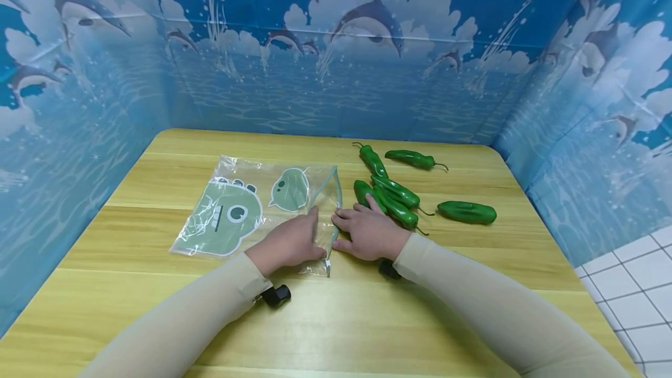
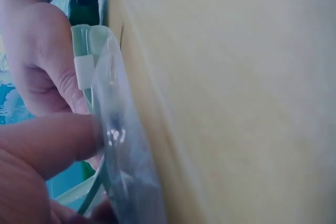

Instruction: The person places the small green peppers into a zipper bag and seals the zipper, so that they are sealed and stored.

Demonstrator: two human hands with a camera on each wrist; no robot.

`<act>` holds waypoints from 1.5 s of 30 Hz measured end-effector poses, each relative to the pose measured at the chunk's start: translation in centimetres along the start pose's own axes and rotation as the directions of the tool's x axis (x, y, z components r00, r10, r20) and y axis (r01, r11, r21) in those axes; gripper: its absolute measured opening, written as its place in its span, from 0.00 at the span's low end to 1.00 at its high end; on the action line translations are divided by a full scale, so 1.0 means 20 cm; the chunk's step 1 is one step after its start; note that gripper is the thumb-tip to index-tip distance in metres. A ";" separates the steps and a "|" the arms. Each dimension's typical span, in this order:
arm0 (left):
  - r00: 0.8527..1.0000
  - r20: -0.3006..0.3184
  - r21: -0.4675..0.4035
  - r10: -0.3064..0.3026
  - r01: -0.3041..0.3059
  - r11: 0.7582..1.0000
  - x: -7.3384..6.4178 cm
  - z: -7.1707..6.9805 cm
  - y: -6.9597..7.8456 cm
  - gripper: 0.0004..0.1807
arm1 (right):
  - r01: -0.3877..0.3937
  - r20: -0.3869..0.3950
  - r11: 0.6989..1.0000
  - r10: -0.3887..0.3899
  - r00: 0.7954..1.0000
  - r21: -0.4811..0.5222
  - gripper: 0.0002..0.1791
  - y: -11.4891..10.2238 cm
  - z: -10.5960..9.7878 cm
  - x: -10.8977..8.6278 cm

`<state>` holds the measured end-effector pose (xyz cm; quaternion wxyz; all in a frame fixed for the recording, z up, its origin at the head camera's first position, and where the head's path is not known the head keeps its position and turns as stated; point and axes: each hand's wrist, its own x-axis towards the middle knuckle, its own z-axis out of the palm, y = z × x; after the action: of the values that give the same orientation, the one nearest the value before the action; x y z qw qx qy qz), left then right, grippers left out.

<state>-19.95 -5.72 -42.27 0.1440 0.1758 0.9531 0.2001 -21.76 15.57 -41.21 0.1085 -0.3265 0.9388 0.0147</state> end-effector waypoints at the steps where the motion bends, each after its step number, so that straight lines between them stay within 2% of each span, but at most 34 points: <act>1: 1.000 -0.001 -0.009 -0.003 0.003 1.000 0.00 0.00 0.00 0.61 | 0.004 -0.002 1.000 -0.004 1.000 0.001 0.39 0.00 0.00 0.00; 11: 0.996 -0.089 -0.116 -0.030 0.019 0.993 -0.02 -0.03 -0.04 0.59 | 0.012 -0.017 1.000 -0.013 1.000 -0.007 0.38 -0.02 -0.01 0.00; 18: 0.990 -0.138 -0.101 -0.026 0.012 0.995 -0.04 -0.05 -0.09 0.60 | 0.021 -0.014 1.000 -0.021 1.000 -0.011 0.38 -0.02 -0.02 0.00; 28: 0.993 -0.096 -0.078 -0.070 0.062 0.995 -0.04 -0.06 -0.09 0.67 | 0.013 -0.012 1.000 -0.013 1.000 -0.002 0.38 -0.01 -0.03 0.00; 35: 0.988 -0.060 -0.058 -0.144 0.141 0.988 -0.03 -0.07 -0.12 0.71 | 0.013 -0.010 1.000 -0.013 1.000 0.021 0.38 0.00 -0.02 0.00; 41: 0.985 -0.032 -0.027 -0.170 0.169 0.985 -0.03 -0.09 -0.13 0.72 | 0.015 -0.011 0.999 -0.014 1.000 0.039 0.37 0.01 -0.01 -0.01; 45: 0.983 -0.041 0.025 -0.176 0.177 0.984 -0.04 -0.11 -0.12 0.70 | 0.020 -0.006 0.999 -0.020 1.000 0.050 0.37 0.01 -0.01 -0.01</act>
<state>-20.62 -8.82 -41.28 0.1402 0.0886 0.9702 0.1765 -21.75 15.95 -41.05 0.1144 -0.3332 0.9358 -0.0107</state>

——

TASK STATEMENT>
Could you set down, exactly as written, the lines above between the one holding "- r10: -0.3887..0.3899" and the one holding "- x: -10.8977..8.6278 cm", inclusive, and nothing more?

SOLUTION TO THE PROBLEM>
  - r10: -0.3887..0.3899
  - r00: 0.7954..1.0000
  - r21: -0.4811..0.5222
  - gripper: 0.0002..0.1791
  - y: -11.4891..10.2238 cm
  - z: -10.5960..9.7878 cm
  - x: -10.8977..8.6278 cm

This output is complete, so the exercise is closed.